When investors consider risk, it has traditionally meant downside losses. The idea of profiting from a declining market, while commonplace for professionals, is relatively new to the average investor. When trying to time the market by exiting or by buying an inverse ETF, the concept of risk has changed.

You must now ask: What is my upside risk?

I have highlighted a number of bearish concerns in recent weeks, noting that many pundits see little chance for the market to move higher. If you believe that the upside is limited to a few percent, and that the market could revisit last year's lows, your investment decision is easy.

Alternative Viewpoints

Bespoke Investment Group summarized (in a typically helpful table) the 2010 year-end targets for thirteen top strategists. The average was 1232, more than 10% higher from current levels. Four of the thirteen have a target of 1300 or higher, a gain of over 20% for the year.

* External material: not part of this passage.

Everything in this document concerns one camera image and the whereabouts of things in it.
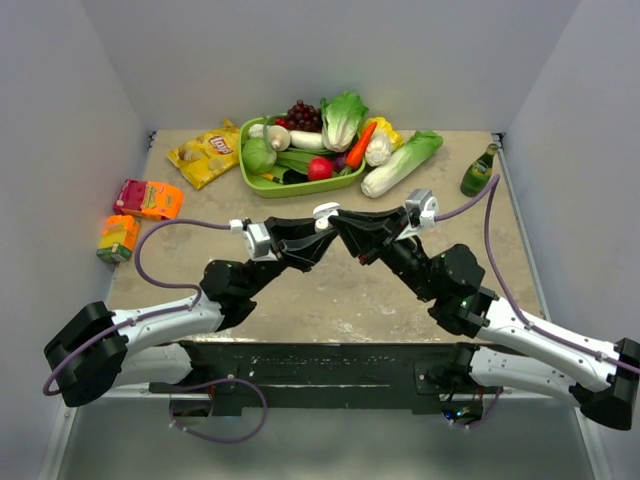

Jim Paulsen of Wells Capital Management earns the highest accolade in our office. When he appears on TV, we turn off the "mute" button and scroll back the TIVO! He has a rare and admirable combination. He is both a "chief strategist" and a real economist, a refreshing change in an era where so many noisy experts seem to have learned economics from Cliff Notes or by reading a blog. Paulsen was featured in a Barron's interview last week. Here are some high spots:

  • He sees the S&P 500 reaching 1350 as a "reasonable possibility" during this year.
  • Investor sentiment is conditioned by the "great depression" scare of the last two years, and the recent correction.
  • He sees expanding profits, "Companies have the greatest profit leverage that they've had in decades."
  • Valuations are attractive -- P/E at 11 times next year's forecasts, and inflation at a low point.
  • Debt is high, but it is unfair to judge at a low point in GDP.

There is a lot of merit in these arguments, which Barron's cites as "unique in ...optimism for the economy and stocks."

Actually, these arguments are not unique. They just do not get much exposure in Barron's! Regular readers know that I expect the market to reach pre-Lehman levels as an initial target, justified by current economic progress and earnings. So do most of those in the Bespoke survey. We could all be wrong, but it still bears watching.

Conclusion

Since recent market indicators have been worrisome, it is natural to scale back your long positions. The key question then becomes one of upside risk.

It is time to be vigilant -- cutting through the political commentary and looking for solid evidence about economic progress and corporate earnings.